# Getting data from Lamudi website

This notebook walks thorugh the steps in collecting data from Lamudi, an online real estate market place.
The data will focus on condominiums for rent in the Philippines using requests, BeautifulSoup, numpy, selenium, pandas, json and time packages.

### Import necessary libraries to be used in web scraping

The requests package allows users to get Lamudi's HTML code.

The BeautifulSoup is Python package that allows users to parse the HTML code that can be used to extract data.

The Numpy is also used for working with arrays.

The selenium package is used to automate web browser interaction from Python. A webdriver is used, specifically chrome, to access each condominium listing since some elements are stored in flex boxes and can only be accessed through the use of selenium and a webdriver.

The time module is used to represent time.
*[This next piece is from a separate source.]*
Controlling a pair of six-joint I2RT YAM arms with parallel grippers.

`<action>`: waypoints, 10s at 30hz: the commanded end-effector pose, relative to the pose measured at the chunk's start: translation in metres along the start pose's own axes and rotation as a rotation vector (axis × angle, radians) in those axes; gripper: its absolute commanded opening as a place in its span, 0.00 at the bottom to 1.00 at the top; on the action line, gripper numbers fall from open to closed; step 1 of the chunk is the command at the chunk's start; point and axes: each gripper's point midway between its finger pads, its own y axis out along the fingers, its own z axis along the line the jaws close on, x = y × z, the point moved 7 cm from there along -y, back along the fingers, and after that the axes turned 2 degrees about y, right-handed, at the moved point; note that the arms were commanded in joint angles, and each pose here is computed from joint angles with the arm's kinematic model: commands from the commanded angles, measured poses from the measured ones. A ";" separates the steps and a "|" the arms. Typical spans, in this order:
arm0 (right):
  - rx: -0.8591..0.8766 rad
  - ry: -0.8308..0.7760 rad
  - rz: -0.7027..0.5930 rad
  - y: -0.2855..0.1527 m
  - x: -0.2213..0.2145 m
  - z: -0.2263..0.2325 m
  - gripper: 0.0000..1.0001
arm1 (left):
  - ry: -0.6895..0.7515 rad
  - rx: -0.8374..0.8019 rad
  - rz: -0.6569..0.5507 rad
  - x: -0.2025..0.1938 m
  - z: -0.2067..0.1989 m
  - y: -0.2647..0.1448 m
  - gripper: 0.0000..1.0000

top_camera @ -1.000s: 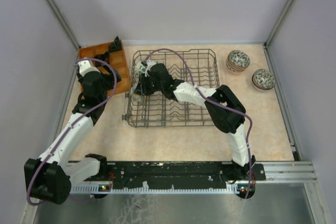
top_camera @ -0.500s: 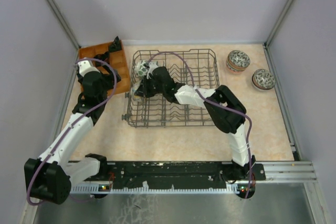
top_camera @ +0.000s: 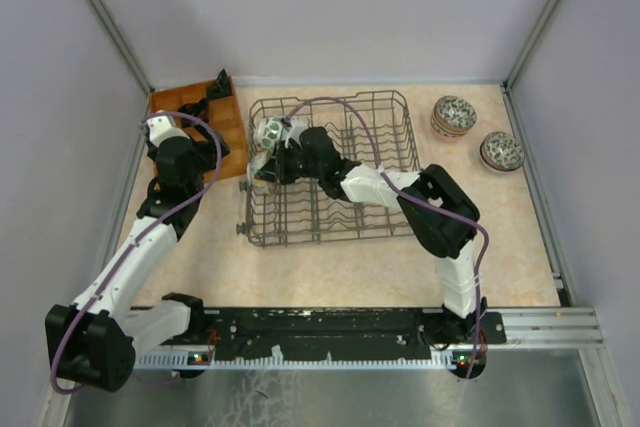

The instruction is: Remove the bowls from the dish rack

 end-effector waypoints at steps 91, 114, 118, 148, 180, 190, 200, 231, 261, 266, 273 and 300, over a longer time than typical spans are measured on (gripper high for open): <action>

It would be specifically be used in delaying the code before it executes the next step to minimize errors such as conenction errors.

In [1]:
import requests
from bs4 import BeautifulSoup
import numpy as np
from selenium import webdriver
from selenium.webdriver.common.keys import Keys
from bs4 import BeautifulSoup
from selenium.webdriver.chrome.options import Options
from selenium.webdriver.support.ui import WebDriverWait
from selenium.common.exceptions import TimeoutException
from time import sleep

### Check for variables

In cases that the elements to be collected does not exist, the code will print "N/A" for the variable.

In [4]:
test_url = "https://www.lSeleamudi.com.ph/condominium/rent/?page=1"
pages = requests.get(test_url)
beautiful = BeautifulSoup(pages.content, 'html.parser')
condo_content = beautiful.find_all('div', class_ = 'ListingCell-AllInfo ListingUnit')
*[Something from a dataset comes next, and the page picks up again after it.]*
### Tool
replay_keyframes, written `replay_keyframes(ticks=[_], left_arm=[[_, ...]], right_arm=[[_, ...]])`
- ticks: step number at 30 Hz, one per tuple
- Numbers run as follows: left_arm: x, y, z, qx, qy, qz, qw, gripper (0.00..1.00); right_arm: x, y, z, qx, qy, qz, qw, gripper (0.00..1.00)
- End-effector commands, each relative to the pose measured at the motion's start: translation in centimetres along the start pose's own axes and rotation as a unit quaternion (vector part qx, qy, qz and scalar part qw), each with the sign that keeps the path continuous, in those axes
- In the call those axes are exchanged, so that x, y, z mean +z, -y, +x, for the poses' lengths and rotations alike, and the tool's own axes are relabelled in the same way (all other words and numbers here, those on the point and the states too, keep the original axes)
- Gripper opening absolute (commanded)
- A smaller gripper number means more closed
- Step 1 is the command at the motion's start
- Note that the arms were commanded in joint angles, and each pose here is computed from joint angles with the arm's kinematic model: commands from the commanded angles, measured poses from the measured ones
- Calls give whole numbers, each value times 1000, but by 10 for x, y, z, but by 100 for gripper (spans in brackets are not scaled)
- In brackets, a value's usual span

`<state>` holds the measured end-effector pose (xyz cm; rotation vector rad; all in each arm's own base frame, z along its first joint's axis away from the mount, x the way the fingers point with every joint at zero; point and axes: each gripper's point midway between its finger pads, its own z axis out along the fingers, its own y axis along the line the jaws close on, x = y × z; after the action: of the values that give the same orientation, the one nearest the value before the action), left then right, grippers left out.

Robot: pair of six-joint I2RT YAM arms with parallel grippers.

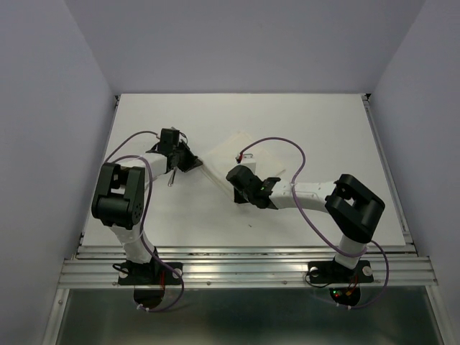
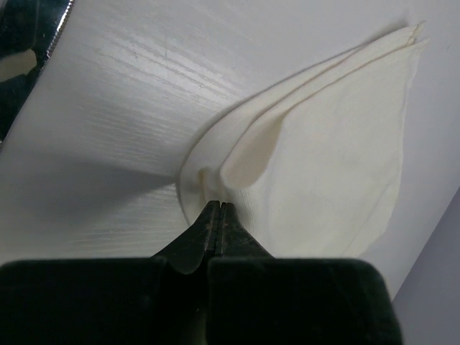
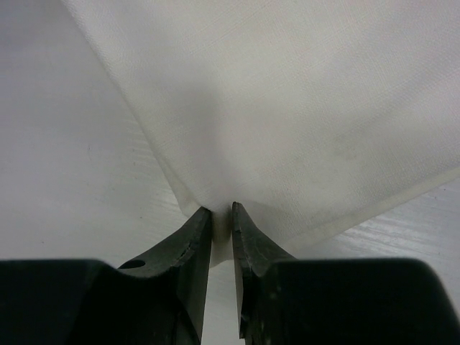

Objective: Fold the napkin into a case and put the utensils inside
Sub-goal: Smooth out the lower triangle-folded napkin at the center of the board.

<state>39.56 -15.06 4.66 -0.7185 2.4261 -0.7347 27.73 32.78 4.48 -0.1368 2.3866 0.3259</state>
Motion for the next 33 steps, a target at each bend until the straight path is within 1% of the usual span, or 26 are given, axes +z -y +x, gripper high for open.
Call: replay_keyframes(ticks=[1, 12, 16, 18, 25, 27, 31, 33], left_arm=[[5, 12, -8, 9, 4, 16, 1000, 0], [8, 15, -11, 6, 8, 21, 1000, 0], [11, 13, -10, 4, 5, 19, 1000, 0], [14, 11, -8, 3, 3, 16, 1000, 0], [19, 2, -3, 1, -6, 6, 1000, 0], [20, 1, -1, 1, -8, 4, 1000, 0], [24, -2, 0, 0, -13, 1, 1000, 0], [26, -3, 1, 0, -15, 1, 1000, 0]], right_arm=[[-11, -14, -23, 13, 33, -19, 999, 24], [-12, -15, -25, 14, 33, -21, 999, 25], [-12, -18, -27, 3, 33, -26, 999, 32], [-12, -18, -28, -1, 34, -23, 999, 32], [-13, -15, -28, 0, 36, -17, 999, 16], [-14, -13, -28, 2, 38, -17, 999, 15], [-22, -13, -33, 8, 49, -24, 998, 7], [-24, -12, -35, 7, 52, -27, 998, 6]])
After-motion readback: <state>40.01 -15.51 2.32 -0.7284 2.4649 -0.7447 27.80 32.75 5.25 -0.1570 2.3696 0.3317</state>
SSLError: HTTPSConnectionPool(host='www.lseleamudi.com.ph', port=443): Max retries exceeded with url: /condominium/rent/?page=1 (Caused by SSLError(SSLCertVerificationError("hostname 'www.lseleamudi.com.ph' doesn't match either of '*.parklogic.com', 'parklogic.com'")))

#### Get the name of the first listing

In [None]:
name = condo_content[0].find('h2', {'class': 'ListingCell-KeyInfo-title'}).text.strip()
print(name)

#### Get the address of the first listing

In [None]:
address = condo_content[0].find('a', {'class' : 'js-listing-link ellipsis'}).text.strip()
updatedaddress = re.sub("^\s+|\s+$|\s+(?=\s)", "",address)
print(updatedaddress)

#### Get the price of the first listing

In [None]:
price = condo_content[0].find('span', {'class' : 'PriceSection-FirstPrice'})
    if price is None:
        price = "N/A"
    else:
        price = condo.find('span', {'class' : 'PriceSection-FirstPrice'}).text.strip()
print(price)

#### Get the number of bedrooms offered in the first listing

In [None]:
bedroom = condo_content[0].find('span', {'class' : 'KeyInformation-value_v2 KeyInformation-amenities-icon_v2 icon-bedrooms'})
    if bedroom is None:
        bedroom = "N/A"
    else:
        bedroom = condo.find('span', {'class' : 'KeyInformation-value_v2 KeyInformation-amenities-icon_v2 icon-bedrooms'}).text.strip()
print(bedroom)

#### Get the number of bathrooms offered in the first listing

In [None]:
bath = condo_content[0].find('span', {'class' : 'KeyInformation-value_v2 KeyInformation-amenities-icon_v2 icon-bathrooms'})
    if bath is None:
        bath = "N/A"
    else:
        bath = condo.find('span', {'class' : 'KeyInformation-value_v2 KeyInformation-amenities-icon_v2 icon-bathrooms'}).text.strip()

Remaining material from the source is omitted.